A new analysis of population data finds persistent high fertility in Africa nearly guaranteeing a growing global population through this century.Credit Science

The study uses models to generate not only a range of outcomes for population through 2100, but also probabilities. Robert Kunzig at National Geographic, who’s been writing in depth on human population growth for years, has a superb analysis of this paper and other work, led by the Austrian demographer Wolfgang Lutz, pointing to more modest growth.

What everyone cited in his article agrees on is that Africa is a critical region (read about Nigeria, particularly!) and that women’s access to secondary education and contraception are the key to shifted trajectories on family size — and so much else, of course. Please read Lutz’s piece on “Population policy for sustainable development” for more.

I reached out to one of the authors of the Science paper, Adrian E. Raftery, a professor of statistics and sociology at the University of Washington, for a final thought on the many benefits of action:

The projected rapid population increase in Africa may well exacerbate a range of challenges: environmental, health and social, including climate change. On the other hand, if fertility decline accelerates, Africa stands to gain many benefits. These include a demographic dividend, which happens when a country experiences a rapid reduction in fertility rates. This leads to a period of 30 years or so when there are relative few dependents (children or old people), and many more resources are available for infrastructure, education, environmental protection and so on. This dividend can be reaped even while population is increasing (albeit more slowly).

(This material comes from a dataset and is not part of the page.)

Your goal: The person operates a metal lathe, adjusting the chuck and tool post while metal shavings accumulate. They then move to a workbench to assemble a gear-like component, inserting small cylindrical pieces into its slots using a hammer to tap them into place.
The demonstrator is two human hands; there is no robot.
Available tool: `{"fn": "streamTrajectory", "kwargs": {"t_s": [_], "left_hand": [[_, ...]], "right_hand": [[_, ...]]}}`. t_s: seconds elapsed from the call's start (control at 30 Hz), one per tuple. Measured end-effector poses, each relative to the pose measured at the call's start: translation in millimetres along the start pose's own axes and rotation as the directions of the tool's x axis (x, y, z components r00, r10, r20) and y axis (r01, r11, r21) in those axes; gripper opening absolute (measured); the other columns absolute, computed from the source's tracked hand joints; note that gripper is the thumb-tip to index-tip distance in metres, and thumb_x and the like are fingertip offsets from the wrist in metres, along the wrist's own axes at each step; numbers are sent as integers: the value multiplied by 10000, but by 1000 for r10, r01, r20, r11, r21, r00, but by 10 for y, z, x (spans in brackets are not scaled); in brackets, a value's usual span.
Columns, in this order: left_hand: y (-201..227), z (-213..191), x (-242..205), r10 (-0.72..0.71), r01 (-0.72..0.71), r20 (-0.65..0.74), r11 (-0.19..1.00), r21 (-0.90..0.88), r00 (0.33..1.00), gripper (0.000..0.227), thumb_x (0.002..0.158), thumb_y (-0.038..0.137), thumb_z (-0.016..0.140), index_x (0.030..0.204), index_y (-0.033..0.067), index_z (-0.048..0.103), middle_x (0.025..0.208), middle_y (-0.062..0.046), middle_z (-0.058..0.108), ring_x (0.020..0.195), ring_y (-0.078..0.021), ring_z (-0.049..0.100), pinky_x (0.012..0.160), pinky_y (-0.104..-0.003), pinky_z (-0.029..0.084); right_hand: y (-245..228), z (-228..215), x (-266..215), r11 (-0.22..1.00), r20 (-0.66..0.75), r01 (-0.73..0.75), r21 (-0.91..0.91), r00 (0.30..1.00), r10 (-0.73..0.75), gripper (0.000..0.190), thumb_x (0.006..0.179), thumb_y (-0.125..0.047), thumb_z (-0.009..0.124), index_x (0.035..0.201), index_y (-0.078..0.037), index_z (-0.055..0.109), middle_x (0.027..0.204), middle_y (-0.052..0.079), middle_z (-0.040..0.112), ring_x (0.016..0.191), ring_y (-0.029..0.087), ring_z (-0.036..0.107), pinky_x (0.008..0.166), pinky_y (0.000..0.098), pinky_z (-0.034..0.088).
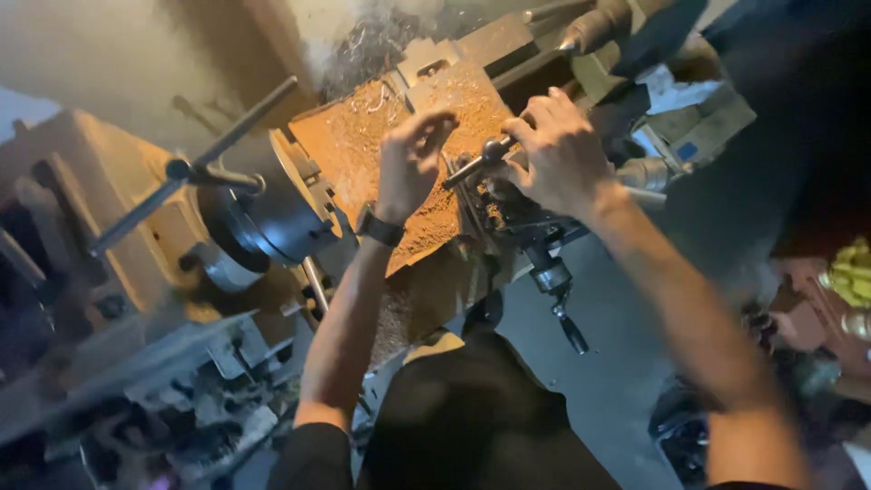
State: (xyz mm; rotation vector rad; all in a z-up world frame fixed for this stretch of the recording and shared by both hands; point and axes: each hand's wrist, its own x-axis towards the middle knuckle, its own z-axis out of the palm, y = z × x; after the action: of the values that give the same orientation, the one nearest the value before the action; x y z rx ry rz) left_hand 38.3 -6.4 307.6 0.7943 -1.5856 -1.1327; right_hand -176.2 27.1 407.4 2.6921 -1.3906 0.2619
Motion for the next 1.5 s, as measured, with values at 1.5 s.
{"fn": "streamTrajectory", "kwargs": {"t_s": [1.5], "left_hand": [[-3785,-1304,-3657,-559,734,-488,400,549,670,281,888,215,656,1031,-1,764,988,-252,734,967,-433,698,899,-510,542]], "right_hand": [[-560,533,-1630,833,-647,-450,321,538,540,81,1126,-22,554,1054,-34,520,1176,163,661,1111,278,669,980,364,559]]}}
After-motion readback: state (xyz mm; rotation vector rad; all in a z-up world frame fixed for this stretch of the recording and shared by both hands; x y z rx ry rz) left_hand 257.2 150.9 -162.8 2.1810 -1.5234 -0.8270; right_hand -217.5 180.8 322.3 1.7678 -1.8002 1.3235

If African population growth could be kept to the lower end of our projected interval (3.5 billion instead of the median of 4.2 billion, compared with the current 1 billion), the outcomes would likely be much better. That’s another 2.5 billion people instead of 3.2 billion by 2100. It doesn’t sound that different, but it could change a lot of things. It’s feasible with the right policies.

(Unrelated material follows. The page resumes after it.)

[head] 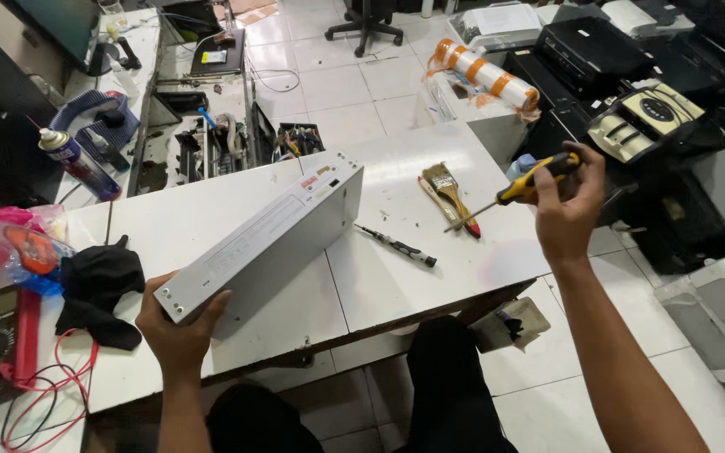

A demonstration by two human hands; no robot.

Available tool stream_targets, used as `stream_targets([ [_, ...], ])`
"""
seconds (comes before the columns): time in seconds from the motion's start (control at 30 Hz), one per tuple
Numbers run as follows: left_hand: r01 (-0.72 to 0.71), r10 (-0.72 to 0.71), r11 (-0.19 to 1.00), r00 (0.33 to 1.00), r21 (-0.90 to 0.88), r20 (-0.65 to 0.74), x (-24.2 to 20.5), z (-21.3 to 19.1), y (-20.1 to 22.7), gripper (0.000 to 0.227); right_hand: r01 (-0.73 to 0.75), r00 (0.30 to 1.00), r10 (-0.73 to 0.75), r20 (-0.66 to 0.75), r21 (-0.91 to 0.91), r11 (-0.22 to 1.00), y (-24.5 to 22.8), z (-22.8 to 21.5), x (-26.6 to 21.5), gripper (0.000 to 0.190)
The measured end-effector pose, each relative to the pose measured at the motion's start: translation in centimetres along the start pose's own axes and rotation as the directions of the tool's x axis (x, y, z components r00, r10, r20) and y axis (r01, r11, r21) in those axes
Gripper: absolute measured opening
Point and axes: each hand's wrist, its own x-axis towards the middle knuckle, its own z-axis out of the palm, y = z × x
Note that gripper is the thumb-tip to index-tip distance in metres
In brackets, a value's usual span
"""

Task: The person disassembles a silver electronic device on a white table using a screwdriver. They remove screws from the back and sides of the device, rotate it to access different areas, and place the removed screws on the table.

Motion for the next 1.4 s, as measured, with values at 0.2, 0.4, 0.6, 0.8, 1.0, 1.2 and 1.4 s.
stream_targets([
  [0.2, 0.033, -0.026, 0.998, 0.989, -0.050, 0.142, 1.1, -1.3, -2.9, 0.061, -0.114, 0.985, 0.105, 0.140, 0.056, 0.992, -3.0, 0.5, -1.0, 0.043],
  [0.4, 0.055, -0.037, 0.994, 0.985, -0.099, 0.168, 1.3, -1.6, -4.6, 0.065, -0.196, 0.692, 0.484, 0.536, -0.506, 0.840, -2.9, 6.3, -6.3, 0.068],
  [0.6, 0.017, 0.004, 0.994, 0.981, -0.104, 0.194, 1.0, -2.4, -5.2, 0.069, 0.157, 0.701, 0.534, 0.472, -0.833, 0.531, 4.3, 8.5, -8.8, 0.026],
  [0.8, -0.038, 0.067, 0.992, 0.968, -0.122, 0.242, 0.3, -2.4, -1.9, 0.074, 0.177, 0.754, 0.483, 0.444, -0.847, 0.502, 6.2, 7.0, -7.3, 0.025],
  [1.0, -0.092, 0.142, 0.981, 0.939, -0.170, 0.312, 0.2, -2.7, -1.0, 0.074, 0.017, 0.811, 0.401, 0.426, -0.701, 0.713, 6.0, 5.9, -5.9, 0.028],
  [1.2, -0.065, 0.125, 0.980, 0.937, -0.191, 0.327, 0.6, -2.8, -1.0, 0.072, -0.234, 0.884, 0.337, 0.325, -0.317, 0.919, -1.2, 3.7, -4.7, 0.024],
  [1.4, -0.067, 0.123, 0.982, 0.936, -0.177, 0.329, 0.4, -2.9, -1.2, 0.073, -0.138, 0.942, 0.217, 0.255, -0.297, 0.945, -5.7, 1.2, -3.5, 0.031],
])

We know the policies that can help to achieve this. The first is to improve access to contraception. 25 percent of women in sub-Saharan Africa who do not want to become pregnant are not using contraception, and this number hasn’t changed in 20 years. The second is to improve girls’ education. For example, more than 25 percent of girls in Nigeria do not complete primary schooling.The issues are priorities, resources and political will. Population was a major world concern up to the 1990s (with a peak at the Cairo conference in 1994), but since then has fallen off the world’s agenda. This now seems to have been premature. Population should come back as a major world priority. There’s a need for the world as a whole to support families and governments in high-fertility countries improve access to contraception and education.

NY Times



18 Comments on "On the Path Past 9 Billion, Little Crosstalk Between U.N. Sessions on Population and Global Warming"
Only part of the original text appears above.